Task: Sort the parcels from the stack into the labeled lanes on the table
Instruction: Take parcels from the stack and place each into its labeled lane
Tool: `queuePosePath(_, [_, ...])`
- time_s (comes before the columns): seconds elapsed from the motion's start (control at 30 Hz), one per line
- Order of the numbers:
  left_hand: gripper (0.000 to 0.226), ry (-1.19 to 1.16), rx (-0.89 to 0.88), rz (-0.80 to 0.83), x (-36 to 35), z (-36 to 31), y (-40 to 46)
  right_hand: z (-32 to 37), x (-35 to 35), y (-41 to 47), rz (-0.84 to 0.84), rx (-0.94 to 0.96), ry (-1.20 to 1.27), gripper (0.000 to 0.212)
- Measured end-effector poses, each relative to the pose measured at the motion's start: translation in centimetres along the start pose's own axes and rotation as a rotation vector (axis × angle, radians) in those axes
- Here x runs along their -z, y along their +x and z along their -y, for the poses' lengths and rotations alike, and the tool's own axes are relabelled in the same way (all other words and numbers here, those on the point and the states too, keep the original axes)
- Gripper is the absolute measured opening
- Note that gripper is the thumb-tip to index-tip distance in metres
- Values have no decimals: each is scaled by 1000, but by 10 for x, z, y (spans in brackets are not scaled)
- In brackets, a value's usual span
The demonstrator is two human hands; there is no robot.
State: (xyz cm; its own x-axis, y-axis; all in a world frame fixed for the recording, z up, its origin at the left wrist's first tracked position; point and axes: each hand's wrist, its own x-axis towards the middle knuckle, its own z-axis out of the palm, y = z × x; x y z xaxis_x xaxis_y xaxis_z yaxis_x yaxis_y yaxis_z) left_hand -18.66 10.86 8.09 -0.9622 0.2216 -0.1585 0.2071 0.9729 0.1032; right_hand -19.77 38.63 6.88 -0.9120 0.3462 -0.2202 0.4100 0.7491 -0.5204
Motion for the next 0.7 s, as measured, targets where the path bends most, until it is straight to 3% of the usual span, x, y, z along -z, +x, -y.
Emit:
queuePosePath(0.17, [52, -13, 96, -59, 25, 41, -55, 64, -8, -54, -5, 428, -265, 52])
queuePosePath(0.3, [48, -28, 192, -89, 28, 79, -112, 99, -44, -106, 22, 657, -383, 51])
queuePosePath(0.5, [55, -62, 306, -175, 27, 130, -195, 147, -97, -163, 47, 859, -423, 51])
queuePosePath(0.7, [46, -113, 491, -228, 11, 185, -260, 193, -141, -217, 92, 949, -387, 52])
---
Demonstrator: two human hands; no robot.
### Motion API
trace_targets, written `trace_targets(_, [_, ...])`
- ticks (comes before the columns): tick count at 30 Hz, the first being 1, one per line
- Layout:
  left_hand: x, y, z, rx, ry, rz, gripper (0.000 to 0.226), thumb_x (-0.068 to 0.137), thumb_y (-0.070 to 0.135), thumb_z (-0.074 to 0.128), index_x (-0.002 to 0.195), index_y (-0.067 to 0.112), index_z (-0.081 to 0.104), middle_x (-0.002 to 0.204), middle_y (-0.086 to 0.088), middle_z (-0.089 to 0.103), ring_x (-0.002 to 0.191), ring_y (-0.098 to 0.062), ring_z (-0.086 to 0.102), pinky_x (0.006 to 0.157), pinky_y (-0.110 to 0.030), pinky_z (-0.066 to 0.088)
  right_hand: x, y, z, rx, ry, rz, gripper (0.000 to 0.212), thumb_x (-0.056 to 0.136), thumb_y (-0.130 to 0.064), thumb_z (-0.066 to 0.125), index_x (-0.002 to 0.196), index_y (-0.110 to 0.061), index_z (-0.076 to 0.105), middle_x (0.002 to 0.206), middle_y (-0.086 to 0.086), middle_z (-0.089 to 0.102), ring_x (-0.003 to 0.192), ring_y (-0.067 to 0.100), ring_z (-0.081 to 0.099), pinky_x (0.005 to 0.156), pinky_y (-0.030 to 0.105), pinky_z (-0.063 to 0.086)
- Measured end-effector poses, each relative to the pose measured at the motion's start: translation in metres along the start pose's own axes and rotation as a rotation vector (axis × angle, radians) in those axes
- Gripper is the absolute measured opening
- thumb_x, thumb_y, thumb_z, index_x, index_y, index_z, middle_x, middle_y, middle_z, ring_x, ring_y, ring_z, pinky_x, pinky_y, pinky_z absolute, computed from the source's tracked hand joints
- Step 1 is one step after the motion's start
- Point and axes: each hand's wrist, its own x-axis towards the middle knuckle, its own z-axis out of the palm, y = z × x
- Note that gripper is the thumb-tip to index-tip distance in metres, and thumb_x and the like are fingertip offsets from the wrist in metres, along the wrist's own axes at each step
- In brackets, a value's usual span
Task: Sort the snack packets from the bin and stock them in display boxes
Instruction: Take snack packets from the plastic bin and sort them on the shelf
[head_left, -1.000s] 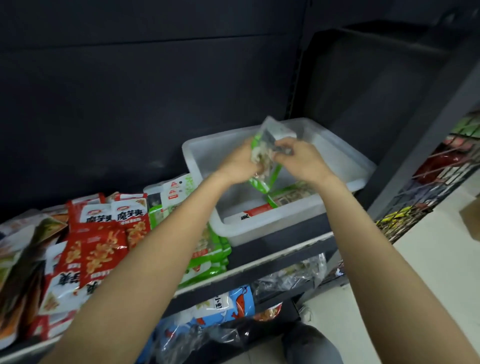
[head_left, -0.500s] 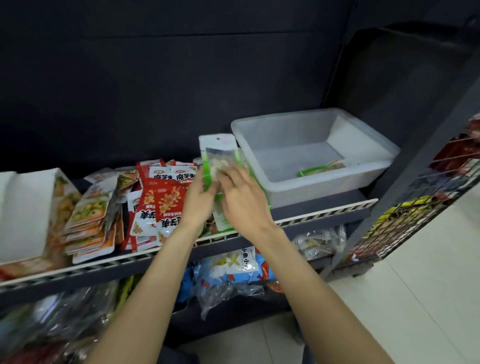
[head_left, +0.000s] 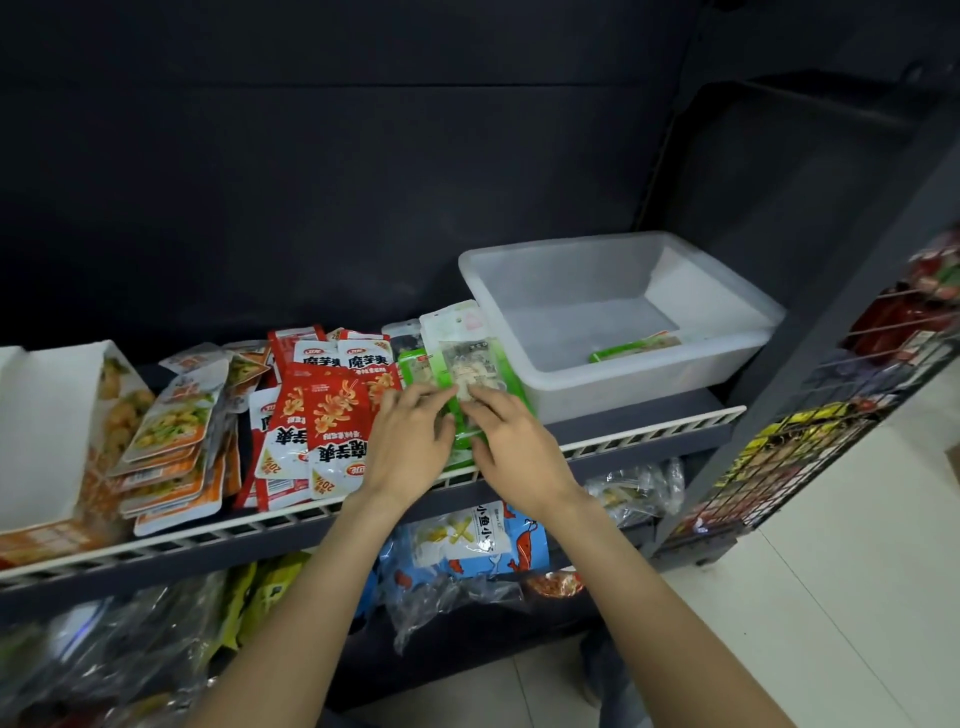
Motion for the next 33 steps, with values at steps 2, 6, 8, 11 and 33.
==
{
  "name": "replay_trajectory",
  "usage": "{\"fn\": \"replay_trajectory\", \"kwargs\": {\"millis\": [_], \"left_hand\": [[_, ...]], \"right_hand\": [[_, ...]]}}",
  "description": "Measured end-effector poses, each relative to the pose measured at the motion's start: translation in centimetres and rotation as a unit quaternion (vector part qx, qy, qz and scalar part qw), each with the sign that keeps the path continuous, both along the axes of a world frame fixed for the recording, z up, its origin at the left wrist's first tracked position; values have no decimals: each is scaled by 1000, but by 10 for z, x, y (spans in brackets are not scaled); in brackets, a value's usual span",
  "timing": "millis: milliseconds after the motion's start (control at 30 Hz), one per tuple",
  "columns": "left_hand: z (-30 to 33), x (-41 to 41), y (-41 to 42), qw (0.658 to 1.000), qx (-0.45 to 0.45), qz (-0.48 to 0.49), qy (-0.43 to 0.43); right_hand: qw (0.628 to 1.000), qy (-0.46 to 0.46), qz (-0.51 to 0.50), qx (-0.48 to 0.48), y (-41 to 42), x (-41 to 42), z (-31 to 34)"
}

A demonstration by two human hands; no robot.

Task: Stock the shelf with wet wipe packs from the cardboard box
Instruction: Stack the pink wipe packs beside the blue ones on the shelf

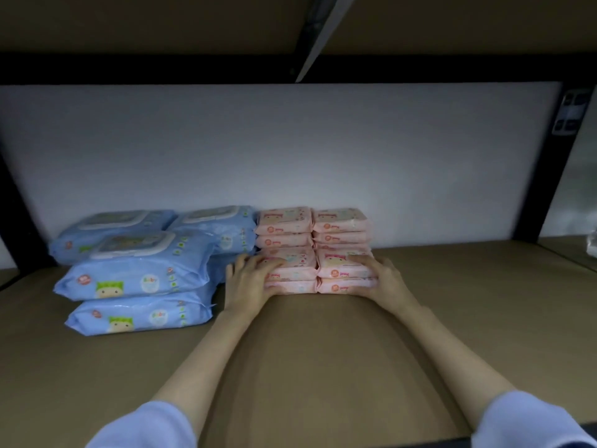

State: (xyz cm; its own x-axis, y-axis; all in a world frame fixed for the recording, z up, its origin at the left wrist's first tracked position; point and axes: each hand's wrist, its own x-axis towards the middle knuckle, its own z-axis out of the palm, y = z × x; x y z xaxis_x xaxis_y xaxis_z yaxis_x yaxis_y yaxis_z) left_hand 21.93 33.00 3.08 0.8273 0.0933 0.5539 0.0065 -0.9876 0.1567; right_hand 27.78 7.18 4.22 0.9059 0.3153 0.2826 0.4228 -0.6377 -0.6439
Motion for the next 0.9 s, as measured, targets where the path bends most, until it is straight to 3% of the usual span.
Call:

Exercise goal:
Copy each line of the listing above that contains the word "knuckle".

Completed exercise:
State: (xyz cm; its own x-axis, y-axis; all in a world frame fixed for the recording, z up, its origin at the left wrist's first tracked position; point and axes: each hand's wrist, its own x-axis towards the middle knuckle, its own z-axis out of the palm, y = z × x; x y z xaxis_x xaxis_y xaxis_z yaxis_x yaxis_y yaxis_z) left_hand -18.66 10.86 8.09 -0.9622 0.2216 -0.1585 0.2071 0.9729 0.1032; right_hand -19.77 38.63 6.88 -0.9120 0.3462 -0.2202 0.4100 0.7491 -0.5204
- Point and axes: each hand's wrist, its own x-axis towards the middle knuckle, its own z-axis out of the palm, y = z × x
State: (xyz cm; its own x-axis, y-axis; all in a world frame fixed for the recording, z up, its origin at the left wrist's first tracked position; point and axes: each hand's wrist, its own x-axis towards the middle knuckle, its own z-axis out of the palm, y = z × x; x y z xaxis_x xaxis_y xaxis_z yaxis_x yaxis_y yaxis_z) left_hand 21.93 33.00 3.08 0.8273 0.0933 0.5539 0.0065 -0.9876 0.1567; right_hand 27.78 7.18 4.22 0.9059 0.3153 0.2826 0.4228 -0.6377 -0.6439

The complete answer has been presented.